▸ AIM OF THE TASK:
Give the records again in full, exactly as they are.

####

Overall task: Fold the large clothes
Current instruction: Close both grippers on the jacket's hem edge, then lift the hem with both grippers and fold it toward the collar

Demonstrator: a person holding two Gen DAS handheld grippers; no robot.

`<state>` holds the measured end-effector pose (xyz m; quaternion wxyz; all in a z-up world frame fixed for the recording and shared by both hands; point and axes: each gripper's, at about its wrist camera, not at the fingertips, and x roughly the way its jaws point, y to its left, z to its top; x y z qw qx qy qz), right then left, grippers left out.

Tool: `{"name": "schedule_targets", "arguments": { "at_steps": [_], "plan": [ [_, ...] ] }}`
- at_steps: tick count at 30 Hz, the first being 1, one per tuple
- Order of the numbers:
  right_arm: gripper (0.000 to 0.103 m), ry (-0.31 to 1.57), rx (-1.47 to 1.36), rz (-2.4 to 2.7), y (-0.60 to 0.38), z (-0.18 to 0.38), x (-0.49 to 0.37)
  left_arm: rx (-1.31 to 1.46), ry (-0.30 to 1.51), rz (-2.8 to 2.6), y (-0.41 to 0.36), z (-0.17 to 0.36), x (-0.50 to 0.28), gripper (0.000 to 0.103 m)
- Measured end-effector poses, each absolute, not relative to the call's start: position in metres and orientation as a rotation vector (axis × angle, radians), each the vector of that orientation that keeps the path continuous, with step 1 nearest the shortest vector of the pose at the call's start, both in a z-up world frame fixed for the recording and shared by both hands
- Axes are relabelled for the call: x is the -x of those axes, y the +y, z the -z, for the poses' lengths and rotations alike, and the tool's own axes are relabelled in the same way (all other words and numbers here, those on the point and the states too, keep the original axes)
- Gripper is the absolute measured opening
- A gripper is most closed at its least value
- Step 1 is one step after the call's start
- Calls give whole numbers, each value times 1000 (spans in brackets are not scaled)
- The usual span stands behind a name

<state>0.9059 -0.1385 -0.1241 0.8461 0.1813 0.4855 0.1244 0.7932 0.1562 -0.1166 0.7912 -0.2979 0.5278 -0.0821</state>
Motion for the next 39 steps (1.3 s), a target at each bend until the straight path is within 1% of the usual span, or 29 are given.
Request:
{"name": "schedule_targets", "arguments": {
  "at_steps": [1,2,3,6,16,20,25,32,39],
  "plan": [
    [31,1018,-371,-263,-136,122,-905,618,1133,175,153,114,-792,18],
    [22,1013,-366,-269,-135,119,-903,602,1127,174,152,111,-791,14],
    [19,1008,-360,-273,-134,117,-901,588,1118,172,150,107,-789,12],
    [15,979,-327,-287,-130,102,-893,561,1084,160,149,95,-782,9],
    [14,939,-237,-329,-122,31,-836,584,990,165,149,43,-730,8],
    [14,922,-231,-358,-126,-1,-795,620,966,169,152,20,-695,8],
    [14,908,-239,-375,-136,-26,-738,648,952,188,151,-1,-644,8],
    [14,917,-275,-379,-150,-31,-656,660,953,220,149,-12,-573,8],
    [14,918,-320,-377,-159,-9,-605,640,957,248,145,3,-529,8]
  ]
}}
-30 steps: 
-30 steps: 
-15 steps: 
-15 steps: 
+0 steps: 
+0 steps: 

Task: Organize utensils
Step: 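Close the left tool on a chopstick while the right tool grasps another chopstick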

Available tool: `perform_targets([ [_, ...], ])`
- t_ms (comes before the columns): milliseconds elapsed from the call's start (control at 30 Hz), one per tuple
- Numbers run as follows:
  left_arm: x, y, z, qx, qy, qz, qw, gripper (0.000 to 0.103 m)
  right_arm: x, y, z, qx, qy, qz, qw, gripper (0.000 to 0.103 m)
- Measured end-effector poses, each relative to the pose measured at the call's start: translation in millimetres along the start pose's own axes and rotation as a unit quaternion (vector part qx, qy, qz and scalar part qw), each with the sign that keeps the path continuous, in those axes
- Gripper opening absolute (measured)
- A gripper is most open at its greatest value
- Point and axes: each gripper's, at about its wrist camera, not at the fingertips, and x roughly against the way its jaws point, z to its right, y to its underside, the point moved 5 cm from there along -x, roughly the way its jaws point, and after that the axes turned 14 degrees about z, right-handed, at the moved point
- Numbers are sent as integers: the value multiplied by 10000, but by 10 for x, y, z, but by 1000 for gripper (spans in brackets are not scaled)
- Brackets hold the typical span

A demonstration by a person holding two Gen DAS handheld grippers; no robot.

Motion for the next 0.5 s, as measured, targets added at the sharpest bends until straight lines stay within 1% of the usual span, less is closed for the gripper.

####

▸ SOLVED EXERCISE:
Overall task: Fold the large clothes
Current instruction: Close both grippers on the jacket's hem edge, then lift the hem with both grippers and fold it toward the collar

Demonstrator: a person holding two Gen DAS handheld grippers; no robot.

`<state>` holds the measured end-effector pose (xyz m; quaternion wxyz; all in a z-up world frame fixed for the recording and shared by both hands; point and axes: each gripper's, at about its wrist camera, not at the fingertips, and x roughly the way its jaws point, y to its left, z to its top; x y z qw qx qy qz), right then left, grippers left out.

Tool: `{"name": "schedule_targets", "arguments": { "at_steps": [_], "plan": [ [_, ...] ] }}`
- at_steps: tick count at 30 Hz, the first being 1, one per tuple
- Order of the numbers:
  right_arm: gripper (0.000 to 0.103 m), ry (-0.31 to 1.57), rx (-1.47 to 1.36), rz (-2.4 to 2.7), y (-0.60 to 0.38), z (-0.18 to 0.38), x (-0.49 to 0.37)
  left_arm: rx (-1.31 to 1.46), ry (-0.30 to 1.51), rz (-2.8 to 2.6), y (-0.41 to 0.36), z (-0.17 to 0.36), x (-0.50 to 0.28), gripper (0.000 to 0.103 m)
- Measured end-effector poses, each absolute, not relative to the call's start: position in metres and orientation as a rotation vector (axis × angle, radians), each the vector of that orientation that keeps the path continuous, with step 1 nearest the shortest vector of the pose at the call's start, both in a z-up world frame fixed for the recording and shared by both hands
- Axes are relabelled for the call: x is the -x of those axes, y the +y, z the -z, for the poses' lengths and rotations alike, and the tool's own axes are relabelled in the same way (all other words and numbers here, those on the point and the states too, keep the original axes)
- Gripper is the absolute measured opening
- A gripper is most closed at its least value
- Step 1 is one step after the call's start
- Calls give whole numbers, each value times 1000 (spans in brackets are not scaled)
- The usual span stands behind a name

<state>0.9059 -0.1385 -0.1241 0.8461 0.1813 0.4855 0.1244 0.7932 0.1562 -0.1166 0.7912 -0.2979 0.5278 -0.0821</state>
Motion for the next 39 steps (1.3 s), a target at each bend until the straight path is within 1% of the usual span, or 29 are given.
Request:
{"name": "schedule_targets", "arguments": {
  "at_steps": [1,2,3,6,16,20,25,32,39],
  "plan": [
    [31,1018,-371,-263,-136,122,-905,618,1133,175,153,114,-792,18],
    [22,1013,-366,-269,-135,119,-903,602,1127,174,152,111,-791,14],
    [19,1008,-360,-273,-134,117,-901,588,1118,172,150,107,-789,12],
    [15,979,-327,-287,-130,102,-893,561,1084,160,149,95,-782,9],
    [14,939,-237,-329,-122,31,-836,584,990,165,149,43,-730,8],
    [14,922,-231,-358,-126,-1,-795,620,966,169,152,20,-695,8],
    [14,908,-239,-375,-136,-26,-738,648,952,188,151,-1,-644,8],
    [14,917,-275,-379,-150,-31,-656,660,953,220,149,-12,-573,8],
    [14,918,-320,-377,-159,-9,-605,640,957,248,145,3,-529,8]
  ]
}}
-30 steps: 
-30 steps: 
-15 steps: 
-15 steps: 
+0 steps: 
+0 steps: 

Task: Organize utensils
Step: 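Close the left tool on a chopstick while the right tool grasps another chopstick
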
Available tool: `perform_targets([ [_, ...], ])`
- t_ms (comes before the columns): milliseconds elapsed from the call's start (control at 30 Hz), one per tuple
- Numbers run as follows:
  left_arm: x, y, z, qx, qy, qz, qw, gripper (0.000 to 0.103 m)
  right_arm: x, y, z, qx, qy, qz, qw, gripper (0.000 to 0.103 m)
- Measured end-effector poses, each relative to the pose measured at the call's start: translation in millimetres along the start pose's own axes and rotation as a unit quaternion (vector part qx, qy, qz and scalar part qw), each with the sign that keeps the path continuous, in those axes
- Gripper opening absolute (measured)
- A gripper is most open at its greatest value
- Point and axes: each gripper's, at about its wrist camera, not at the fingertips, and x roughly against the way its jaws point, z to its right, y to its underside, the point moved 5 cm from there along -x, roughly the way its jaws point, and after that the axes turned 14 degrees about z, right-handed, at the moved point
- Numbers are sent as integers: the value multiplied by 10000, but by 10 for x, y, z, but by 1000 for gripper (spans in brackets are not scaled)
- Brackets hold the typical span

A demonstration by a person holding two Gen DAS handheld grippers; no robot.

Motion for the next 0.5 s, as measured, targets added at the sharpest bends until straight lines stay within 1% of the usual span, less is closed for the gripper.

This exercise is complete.